Theology in Music

A blog considering theology as illustrated by Western Art Music

Bread or flowers?

In the 1860s Franz Liszt, best known as piano virtuoso but actually with a more restrained sense to himself when appropriate, composed an oratorio based on frescos at the Wartburg Castle in Eisenach depicting the life of St Elizabeth of Hungary. The Wartburg is an interesting location in its own right, and between the times of St Elizabeth and Franz Liszt had witnessed Luther’s work translating the Bible into German.

The oratorio, at over two hours, is seldom performed, and perhaps it would be fair to say that there are elements that are somewhat dull if we’re honest. The titular Saint had married the Landgrave of Thuringia as a teenager in the early 1220s, lost her husband to the crusades at the age of 20, and died at only 24, having distributed significant value in alms to the poor and needy, as well as endowing and herself serving in a hospital.

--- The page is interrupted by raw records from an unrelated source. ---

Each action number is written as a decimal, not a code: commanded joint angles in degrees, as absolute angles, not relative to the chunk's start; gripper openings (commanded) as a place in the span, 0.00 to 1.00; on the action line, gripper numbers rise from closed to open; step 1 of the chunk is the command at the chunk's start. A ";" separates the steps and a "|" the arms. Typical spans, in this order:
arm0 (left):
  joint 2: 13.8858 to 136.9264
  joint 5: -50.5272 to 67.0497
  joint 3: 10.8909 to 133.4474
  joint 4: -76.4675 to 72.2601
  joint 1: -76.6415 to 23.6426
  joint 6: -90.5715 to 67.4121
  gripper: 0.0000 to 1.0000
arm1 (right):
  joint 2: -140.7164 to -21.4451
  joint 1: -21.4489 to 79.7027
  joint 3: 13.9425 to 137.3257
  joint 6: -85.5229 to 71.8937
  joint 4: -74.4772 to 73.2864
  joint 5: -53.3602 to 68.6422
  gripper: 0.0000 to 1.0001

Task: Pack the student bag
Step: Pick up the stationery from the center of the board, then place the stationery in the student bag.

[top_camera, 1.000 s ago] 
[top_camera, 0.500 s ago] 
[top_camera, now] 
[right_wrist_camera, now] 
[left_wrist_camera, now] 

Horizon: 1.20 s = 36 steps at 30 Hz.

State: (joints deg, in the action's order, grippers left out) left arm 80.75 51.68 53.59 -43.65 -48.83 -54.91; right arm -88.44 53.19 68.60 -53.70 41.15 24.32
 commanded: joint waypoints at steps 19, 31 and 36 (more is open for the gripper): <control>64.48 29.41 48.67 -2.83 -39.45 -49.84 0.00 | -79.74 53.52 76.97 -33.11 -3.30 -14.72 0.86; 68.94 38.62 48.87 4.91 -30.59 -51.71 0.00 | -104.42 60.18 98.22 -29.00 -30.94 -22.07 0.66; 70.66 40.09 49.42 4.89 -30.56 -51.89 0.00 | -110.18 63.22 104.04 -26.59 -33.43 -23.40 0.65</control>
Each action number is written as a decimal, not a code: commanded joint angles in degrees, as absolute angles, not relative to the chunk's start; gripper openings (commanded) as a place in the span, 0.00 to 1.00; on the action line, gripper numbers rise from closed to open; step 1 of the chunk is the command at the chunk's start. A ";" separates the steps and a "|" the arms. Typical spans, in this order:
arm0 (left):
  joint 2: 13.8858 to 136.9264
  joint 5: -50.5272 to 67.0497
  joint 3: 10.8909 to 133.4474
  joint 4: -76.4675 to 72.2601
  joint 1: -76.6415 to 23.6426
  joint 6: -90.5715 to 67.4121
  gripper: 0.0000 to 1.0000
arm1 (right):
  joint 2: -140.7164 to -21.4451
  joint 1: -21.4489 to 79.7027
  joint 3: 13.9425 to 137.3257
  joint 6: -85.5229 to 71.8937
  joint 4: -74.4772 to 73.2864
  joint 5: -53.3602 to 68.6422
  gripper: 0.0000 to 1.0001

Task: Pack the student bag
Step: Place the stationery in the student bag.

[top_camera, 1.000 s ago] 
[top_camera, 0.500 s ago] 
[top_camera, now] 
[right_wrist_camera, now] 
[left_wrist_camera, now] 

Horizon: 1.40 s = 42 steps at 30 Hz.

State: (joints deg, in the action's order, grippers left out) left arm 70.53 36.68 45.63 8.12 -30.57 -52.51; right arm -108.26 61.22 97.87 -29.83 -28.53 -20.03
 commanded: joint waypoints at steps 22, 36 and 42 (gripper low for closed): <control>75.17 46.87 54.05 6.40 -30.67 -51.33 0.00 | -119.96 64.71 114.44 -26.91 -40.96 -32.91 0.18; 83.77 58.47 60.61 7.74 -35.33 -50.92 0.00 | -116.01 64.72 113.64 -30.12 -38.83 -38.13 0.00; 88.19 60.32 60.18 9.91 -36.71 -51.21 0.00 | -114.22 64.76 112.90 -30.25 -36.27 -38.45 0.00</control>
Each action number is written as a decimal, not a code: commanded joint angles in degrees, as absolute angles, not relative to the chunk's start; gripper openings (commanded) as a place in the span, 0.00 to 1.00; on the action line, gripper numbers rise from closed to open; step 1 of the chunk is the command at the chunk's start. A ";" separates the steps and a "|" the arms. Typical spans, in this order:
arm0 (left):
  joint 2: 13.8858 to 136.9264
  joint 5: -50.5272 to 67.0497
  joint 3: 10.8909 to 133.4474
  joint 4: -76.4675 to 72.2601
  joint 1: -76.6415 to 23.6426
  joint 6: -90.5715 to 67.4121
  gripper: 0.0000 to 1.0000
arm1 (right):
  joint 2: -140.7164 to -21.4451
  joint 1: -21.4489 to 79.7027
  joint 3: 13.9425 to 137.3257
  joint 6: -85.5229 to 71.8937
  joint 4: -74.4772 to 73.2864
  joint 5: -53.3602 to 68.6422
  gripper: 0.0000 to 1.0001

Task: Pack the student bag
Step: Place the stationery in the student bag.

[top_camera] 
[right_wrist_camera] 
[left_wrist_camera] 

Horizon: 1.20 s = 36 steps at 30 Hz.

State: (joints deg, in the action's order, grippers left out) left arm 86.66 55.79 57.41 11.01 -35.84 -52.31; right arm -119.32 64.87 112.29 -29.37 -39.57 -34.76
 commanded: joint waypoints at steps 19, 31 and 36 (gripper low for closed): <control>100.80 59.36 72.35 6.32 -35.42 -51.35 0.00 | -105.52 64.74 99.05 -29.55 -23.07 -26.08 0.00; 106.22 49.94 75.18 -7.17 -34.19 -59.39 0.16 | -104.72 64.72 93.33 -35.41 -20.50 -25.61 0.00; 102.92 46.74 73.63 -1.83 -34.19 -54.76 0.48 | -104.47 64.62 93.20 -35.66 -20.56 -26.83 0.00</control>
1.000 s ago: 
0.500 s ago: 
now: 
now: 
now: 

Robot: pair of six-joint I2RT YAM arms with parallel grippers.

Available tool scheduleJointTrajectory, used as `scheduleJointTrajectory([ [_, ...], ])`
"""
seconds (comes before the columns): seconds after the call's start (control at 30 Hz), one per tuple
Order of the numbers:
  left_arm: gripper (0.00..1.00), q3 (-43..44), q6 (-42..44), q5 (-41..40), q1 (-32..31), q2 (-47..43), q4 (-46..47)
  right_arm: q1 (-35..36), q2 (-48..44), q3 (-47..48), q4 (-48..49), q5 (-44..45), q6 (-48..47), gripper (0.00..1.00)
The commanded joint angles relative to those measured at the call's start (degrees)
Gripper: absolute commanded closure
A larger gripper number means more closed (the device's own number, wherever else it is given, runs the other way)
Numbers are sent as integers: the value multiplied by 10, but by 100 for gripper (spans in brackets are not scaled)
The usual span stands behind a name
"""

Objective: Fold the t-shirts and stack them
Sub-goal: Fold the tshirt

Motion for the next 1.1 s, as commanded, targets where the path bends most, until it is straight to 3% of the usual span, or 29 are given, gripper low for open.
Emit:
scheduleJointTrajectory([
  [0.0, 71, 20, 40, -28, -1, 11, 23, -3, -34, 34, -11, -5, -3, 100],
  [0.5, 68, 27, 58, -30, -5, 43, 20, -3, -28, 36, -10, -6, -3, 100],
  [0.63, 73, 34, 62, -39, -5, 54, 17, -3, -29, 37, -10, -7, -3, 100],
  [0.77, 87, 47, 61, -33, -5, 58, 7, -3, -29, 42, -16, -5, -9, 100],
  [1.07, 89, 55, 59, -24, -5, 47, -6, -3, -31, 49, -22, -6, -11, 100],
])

The most memorable moment in the oratorio is a miracle that follows a trope common to a number of female Saints in which challenged by her husband as to what she was doing, a basket full of bread which she was to distribute to the poor miraculously became a much more innocent basket of roses, appropriate to a young lady of her station. Whether it returned to bread or allowed the poor to go hungry is not reported. More importantly, her early vitae on the whole suggest that her husband was in full support of her charity, rendering the historicity of the miracle yet more unlikely.

The oratorio also probably overstates the drama with which Elizabeth departed the castle after the death of her husband, and minimises the influence of her confessor.

What, then, are we to make of the life of  this Saint, her miracle, and/or Liszt’s setting of scenes from her life to music? She is a clear example of Christian charity, albeit facilitated by financial and social advantage; we can all learn from her about giving of God’s gifts to us to those around us in need. The setting is entitled ‘legend’ and I wonder if we can’t allow ourselves to learn from the lives of Saints as told with legendary elements, even if an historian might argue that certain stories within the tales are unlikely to have actually happened? Tropes of hagiography can still be informative for spiritual formation; good works can be inspirational even, or perhaps especially, when they are overstated.

The miracle of the roses perhaps needs an additional element: bread transformed into Christian Love for the purposes of distribution to God’s people to enable their glorification of God. It is, of course, another element to draw us back to the Eucharist, the source and summit of Christian life.